● Instructions to follow: Return each line of the listing in which the word "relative" appears.
(Supplied material Opens)
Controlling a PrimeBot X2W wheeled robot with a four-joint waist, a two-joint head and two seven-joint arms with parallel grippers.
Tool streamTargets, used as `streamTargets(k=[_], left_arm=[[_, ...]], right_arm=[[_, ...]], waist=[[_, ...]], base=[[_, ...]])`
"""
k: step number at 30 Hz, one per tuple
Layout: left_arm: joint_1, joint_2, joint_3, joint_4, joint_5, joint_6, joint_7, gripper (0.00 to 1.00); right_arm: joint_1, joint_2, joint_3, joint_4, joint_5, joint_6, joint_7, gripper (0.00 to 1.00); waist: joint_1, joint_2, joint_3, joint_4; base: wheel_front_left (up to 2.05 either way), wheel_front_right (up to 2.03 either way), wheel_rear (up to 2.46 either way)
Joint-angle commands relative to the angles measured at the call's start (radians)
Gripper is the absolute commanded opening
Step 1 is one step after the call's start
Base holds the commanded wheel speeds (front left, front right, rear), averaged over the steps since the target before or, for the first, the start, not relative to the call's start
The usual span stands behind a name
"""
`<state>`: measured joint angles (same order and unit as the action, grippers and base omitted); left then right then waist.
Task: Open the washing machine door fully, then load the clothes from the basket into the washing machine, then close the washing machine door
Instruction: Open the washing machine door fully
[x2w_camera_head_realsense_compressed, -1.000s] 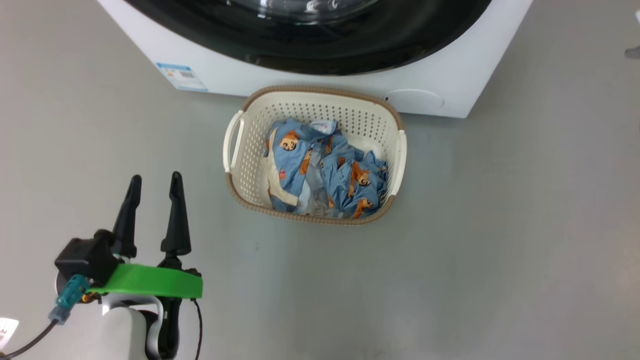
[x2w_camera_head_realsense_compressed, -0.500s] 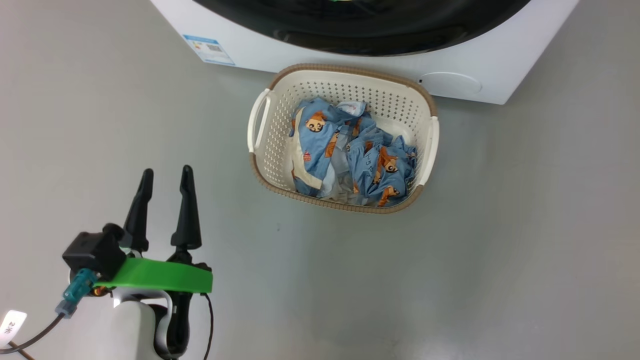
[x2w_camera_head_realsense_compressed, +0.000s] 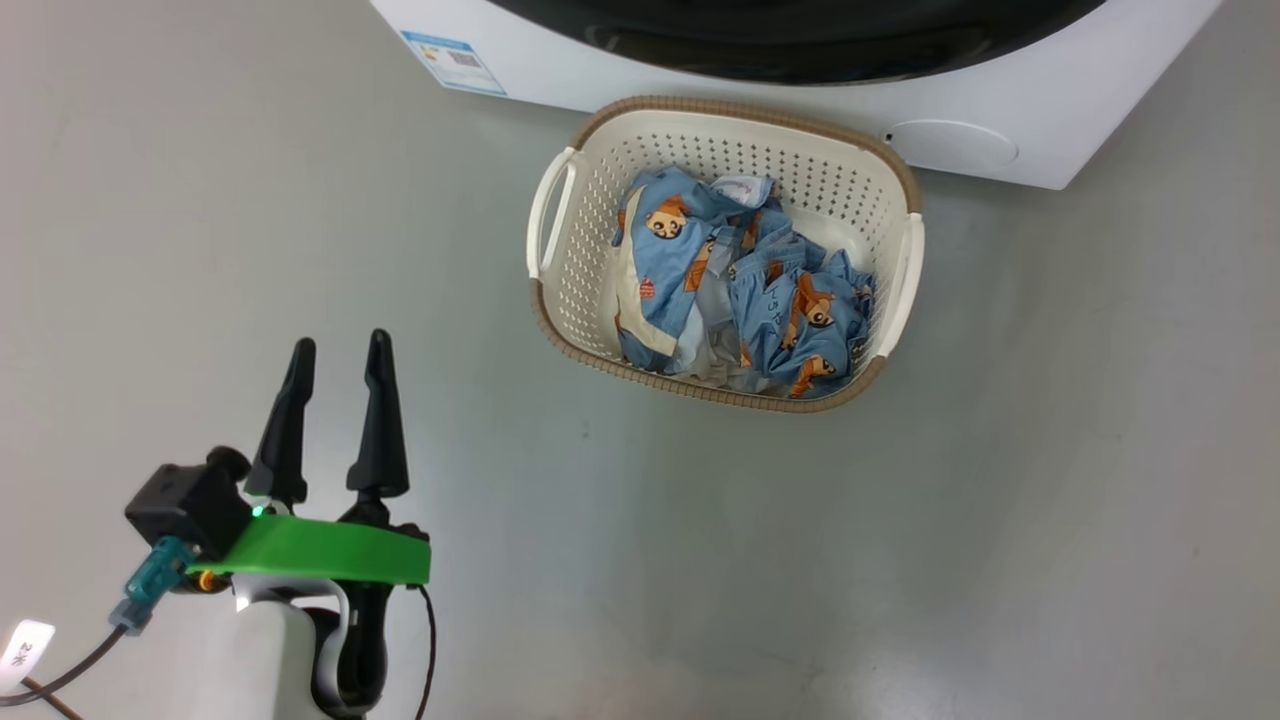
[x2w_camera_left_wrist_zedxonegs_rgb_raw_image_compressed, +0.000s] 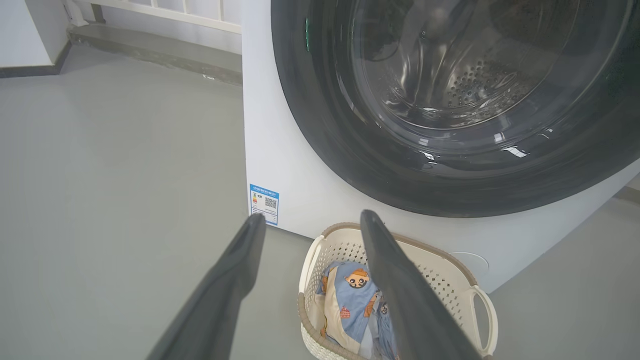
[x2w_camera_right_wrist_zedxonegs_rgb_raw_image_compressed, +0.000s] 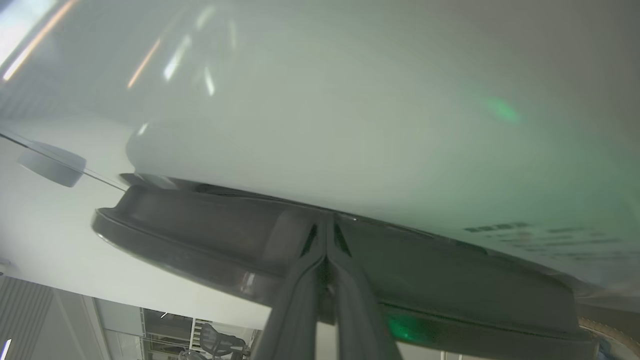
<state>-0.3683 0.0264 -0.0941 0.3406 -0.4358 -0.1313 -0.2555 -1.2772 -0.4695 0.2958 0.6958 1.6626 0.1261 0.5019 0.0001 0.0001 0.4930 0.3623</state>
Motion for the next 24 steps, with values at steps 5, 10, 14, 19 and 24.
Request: streamTargets(k=[5, 10, 14, 19, 24], left_arm=[[-0.012, 0.024, 0.032, -0.017, -0.011, 0.001, -0.006, 1.0], [-0.007, 0.024, 0.036, -0.01, -0.011, 0.001, -0.006, 1.0], [0.001, 0.024, 0.051, -0.01, 0.005, 0.001, -0.006, 1.0], [0.02, 0.024, 0.07, -0.007, 0.028, 0.001, -0.006, 1.0], [0.043, 0.024, 0.084, 0.0, 0.049, 0.001, -0.006, 1.0]], right_arm=[[-0.028, 0.016, 0.027, 0.003, -0.024, 0.005, 0.025, 0.0], [-0.001, 0.027, 0.046, 0.008, -0.019, 0.005, 0.067, 0.0], [0.04, 0.037, 0.058, -0.005, -0.011, 0.005, 0.1, 0.0], [0.108, 0.043, 0.075, -0.025, -0.009, 0.005, 0.127, 0.0], [0.195, 0.052, 0.092, -0.055, -0.006, 0.005, 0.15, 0.0]], waist=[[-0.0001, -0.0001, 0.008, 0.01], [-0.0001, -0.0001, -0.013, 0.007], [-0.0001, -0.0001, -0.042, -0.005], [-0.0001, -0.0001, -0.088, -0.026], [-0.0001, -0.0001, -0.141, -0.038]], base=[[0.0, 0.0, 0.0], [0.0, 0.0, 0.0], [0.0, 0.0, 0.0], [0.0, 0.0, 0.0], [0.0, 0.0, 0.0]])
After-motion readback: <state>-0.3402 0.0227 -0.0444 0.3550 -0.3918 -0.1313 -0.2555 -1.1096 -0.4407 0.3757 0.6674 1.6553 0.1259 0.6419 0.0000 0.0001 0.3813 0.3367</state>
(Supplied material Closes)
● Answer space:
Joint-angle commands relative to the angles measured at the call's start (radians)
Base holds the commanded wheel speeds (front left, front right, rear), averaged over the steps since the target before or, for the first, the start, not relative to the call's start

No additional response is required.